The issue isn't whether influential’s matter to widespread diffusion of innovation. They do. And, even Duncan Watts agrees.
In his book, Six Degrees, Watt's writes, "If we imagine what happens when an innovation is introduced into an initially inactive population, we can see that it can only spread if the initial innovator is connected to at least one early adopter. Obviously the more early adopters there are in a population; the more likely a particular innovation is to spread. And the larger the connected cluster of early adopters in which the innovation lands, the farther it will spread. If the vulnerable cluster that is "hit" by an innovation (that is, the cluster containing an innovator) happens to percolate throughout the network, then the innovation will trigger a global cascade." (Pgs 235-236)

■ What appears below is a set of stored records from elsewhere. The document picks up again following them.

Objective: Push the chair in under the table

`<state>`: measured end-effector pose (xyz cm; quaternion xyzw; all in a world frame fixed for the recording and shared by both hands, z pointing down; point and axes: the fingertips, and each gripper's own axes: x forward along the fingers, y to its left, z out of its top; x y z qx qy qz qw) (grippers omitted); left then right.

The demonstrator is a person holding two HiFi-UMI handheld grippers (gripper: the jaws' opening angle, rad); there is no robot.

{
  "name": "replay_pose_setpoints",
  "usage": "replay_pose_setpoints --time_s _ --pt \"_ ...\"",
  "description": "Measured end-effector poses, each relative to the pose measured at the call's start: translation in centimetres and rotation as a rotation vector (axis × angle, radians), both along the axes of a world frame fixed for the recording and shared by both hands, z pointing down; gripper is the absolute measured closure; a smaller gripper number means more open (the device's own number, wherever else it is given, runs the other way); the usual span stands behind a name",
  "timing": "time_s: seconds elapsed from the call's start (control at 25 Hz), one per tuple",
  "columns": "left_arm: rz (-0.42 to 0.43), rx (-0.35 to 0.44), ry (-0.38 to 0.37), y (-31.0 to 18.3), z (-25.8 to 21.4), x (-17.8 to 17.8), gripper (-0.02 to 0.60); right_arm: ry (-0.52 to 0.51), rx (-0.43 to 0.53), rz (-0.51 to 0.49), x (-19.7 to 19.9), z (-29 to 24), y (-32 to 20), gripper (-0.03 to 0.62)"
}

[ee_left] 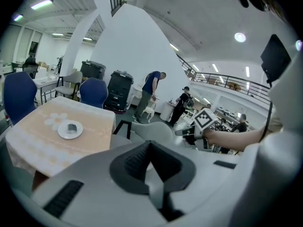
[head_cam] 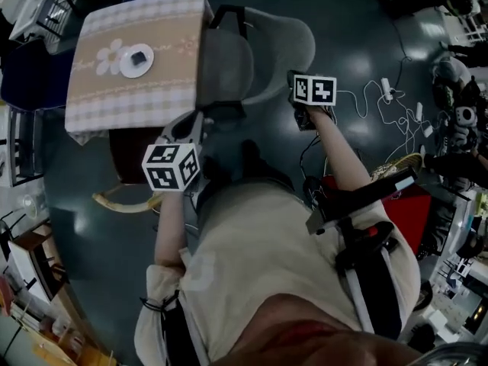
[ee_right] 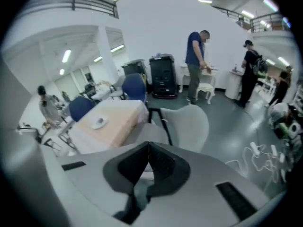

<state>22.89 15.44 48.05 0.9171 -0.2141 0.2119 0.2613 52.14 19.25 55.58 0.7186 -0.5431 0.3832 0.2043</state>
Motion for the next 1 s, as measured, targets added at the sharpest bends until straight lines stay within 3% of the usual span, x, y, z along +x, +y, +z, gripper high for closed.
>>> replay_pose_setpoints --time_s 0.16,0.28,0.48,0.6,0.84,1.0 --pt "0.086 0.015 0.032 0.8 -0.8 1.1 0.574 -0.061 0.198 -0.131 -9.4 -3.7 -0.7 0.583" --pt "0.145 0.023 0.028 2.0 -0.9 1.9 0.575 -0.083 0.238 -0.166 -13.4 -4.3 -0.3 0.583" --pt "0.183 0.044 0.015 3.5 -1.6 2.7 0.574 -0.175 0.28 -0.177 -14.8 -6.2 2.0 0.583" --pt "0.202 0.103 0.0 4.5 -2.8 3.1 0.575 -0.2 0.313 -0.286 -16.4 -7.4 2.5 0.583" --pt "0.105 0.117 -0.037 6.2 -3.7 3.9 0.574 -0.301 0.358 -0.435 -18.5 -8.4 3.6 0.583" --pt "0.077 0.134 -0.073 8.5 -3.8 5.1 0.574 -0.386 0.379 -0.466 -17.7 -9.2 5.6 0.583"
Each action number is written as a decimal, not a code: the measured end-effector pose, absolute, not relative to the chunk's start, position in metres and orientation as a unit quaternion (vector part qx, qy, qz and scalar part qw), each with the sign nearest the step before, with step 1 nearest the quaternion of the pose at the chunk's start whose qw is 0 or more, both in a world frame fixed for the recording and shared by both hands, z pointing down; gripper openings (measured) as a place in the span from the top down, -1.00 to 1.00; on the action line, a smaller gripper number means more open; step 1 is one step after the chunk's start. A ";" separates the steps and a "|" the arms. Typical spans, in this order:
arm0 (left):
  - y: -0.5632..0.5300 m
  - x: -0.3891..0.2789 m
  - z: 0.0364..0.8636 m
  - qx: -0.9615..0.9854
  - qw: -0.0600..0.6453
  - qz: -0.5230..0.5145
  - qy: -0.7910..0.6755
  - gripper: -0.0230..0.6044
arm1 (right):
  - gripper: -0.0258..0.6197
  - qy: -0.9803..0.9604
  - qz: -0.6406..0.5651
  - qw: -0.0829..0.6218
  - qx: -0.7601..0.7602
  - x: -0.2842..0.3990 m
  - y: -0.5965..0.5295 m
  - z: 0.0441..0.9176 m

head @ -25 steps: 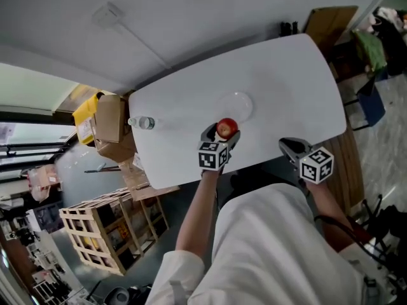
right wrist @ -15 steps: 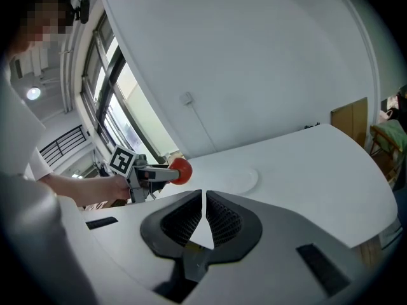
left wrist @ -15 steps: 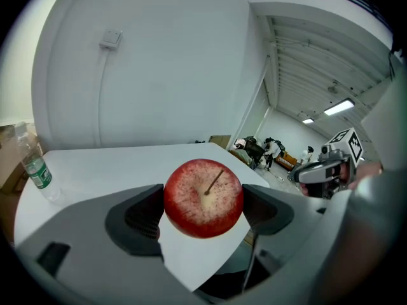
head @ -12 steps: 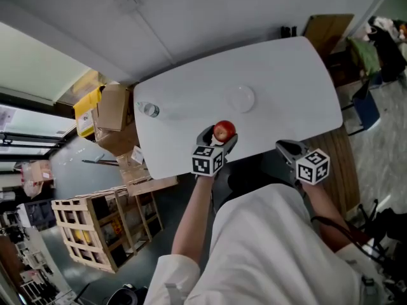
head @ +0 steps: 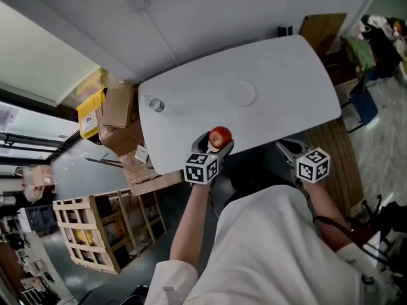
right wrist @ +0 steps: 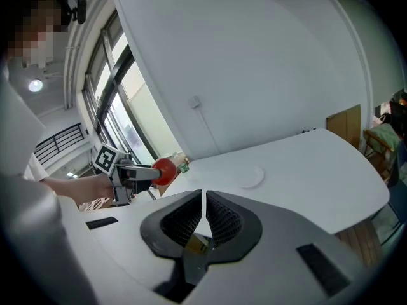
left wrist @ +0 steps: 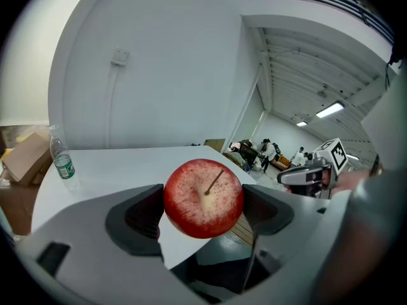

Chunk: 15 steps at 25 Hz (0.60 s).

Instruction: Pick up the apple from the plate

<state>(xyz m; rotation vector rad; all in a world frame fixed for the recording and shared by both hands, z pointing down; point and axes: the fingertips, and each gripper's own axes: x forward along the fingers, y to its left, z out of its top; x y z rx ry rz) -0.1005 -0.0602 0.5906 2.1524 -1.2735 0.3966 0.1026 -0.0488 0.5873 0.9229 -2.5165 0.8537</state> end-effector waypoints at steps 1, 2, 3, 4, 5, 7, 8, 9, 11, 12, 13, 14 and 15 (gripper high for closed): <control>-0.056 -0.102 0.589 0.811 0.300 0.149 -0.479 -0.31 | 0.79 -0.882 0.297 0.164 0.326 0.104 -0.046 0.587; -0.052 -0.103 0.588 0.812 0.300 0.148 -0.479 -0.31 | 0.79 -0.882 0.296 0.164 0.328 0.105 -0.043 0.586; -0.047 -0.104 0.586 0.812 0.301 0.147 -0.478 -0.31 | 0.79 -0.882 0.295 0.164 0.330 0.106 -0.041 0.585; -0.044 -0.104 0.585 0.813 0.302 0.146 -0.476 -0.31 | 0.79 -0.881 0.293 0.164 0.332 0.108 -0.039 0.584; -0.040 -0.104 0.584 0.813 0.302 0.145 -0.476 -0.31 | 0.79 -0.881 0.292 0.163 0.335 0.109 -0.038 0.583; -0.034 -0.103 0.582 0.813 0.303 0.144 -0.475 -0.31 | 0.79 -0.881 0.290 0.162 0.338 0.112 -0.036 0.580; -0.031 -0.102 0.581 0.813 0.304 0.143 -0.476 -0.31 | 0.79 -0.881 0.288 0.161 0.339 0.114 -0.035 0.578; -0.029 -0.101 0.580 0.813 0.304 0.141 -0.476 -0.31 | 0.79 -0.881 0.286 0.161 0.340 0.116 -0.035 0.578; -0.027 -0.099 0.578 0.811 0.305 0.138 -0.480 -0.31 | 0.79 -0.883 0.281 0.162 0.340 0.120 -0.037 0.577; -0.026 -0.098 0.576 0.809 0.306 0.137 -0.482 -0.31 | 0.79 -0.884 0.279 0.163 0.339 0.122 -0.038 0.576; -0.025 -0.097 0.575 0.807 0.307 0.135 -0.485 -0.31 | 0.79 -0.885 0.276 0.163 0.337 0.124 -0.040 0.576; -0.025 -0.096 0.573 0.806 0.308 0.134 -0.488 -0.31 | 0.79 -0.886 0.274 0.164 0.335 0.125 -0.042 0.576; -0.025 -0.095 0.572 0.804 0.308 0.132 -0.491 -0.31 | 0.79 -0.888 0.272 0.165 0.332 0.126 -0.044 0.577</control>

In a world of bewildering options people lack the time, energy, and mental wherewithal to make rational independent choices about everything. Instead, they are only equipped to choose independently when they are specifically interested in something. When they are only generally interested they tend to follow other people’s choices. It’s called social proof and Watts himself confirmed this phenomenon with an online experiment he ran called “Music Lab”.
Influential’s then, are key to starting, sustaining, and tipping word of mouth cascades. The problem, I think, is that we have been defining influential’s incorrectly. They are not a particular class of people like college grads or news junkies. Instead, the title of influential migrates from one person to the next depending on the topic of interest. One person is an influential for computers, another is an influential for wine. It’s a function of passion, not position.
We should not attempt to find them by mass marketing that indiscriminately blankets whole populations, (the suggestion that we should “cling to the 'safety' afforded by mass marketing’s .5% response rates made me chuckle) instead we should look for the affiliation networks where they gather (what I call “the driest tinder”). These are the vulnerable clusters Watts writes about and the key to starting marketing wildfires. Spread the fire. GS

I saw the same article and felt the same way you did. I love your point about "passion not position". Mass marketing is dead - not just because of the mediums, but because we consumers don't put ourselves in any particular demographic. As such, the influencers are not influencing the masses but smaller micro-communities - which actually might make them even more powerful since there are so many of them now. In fact, each consumer is really an influencer - it's just a matter of degress.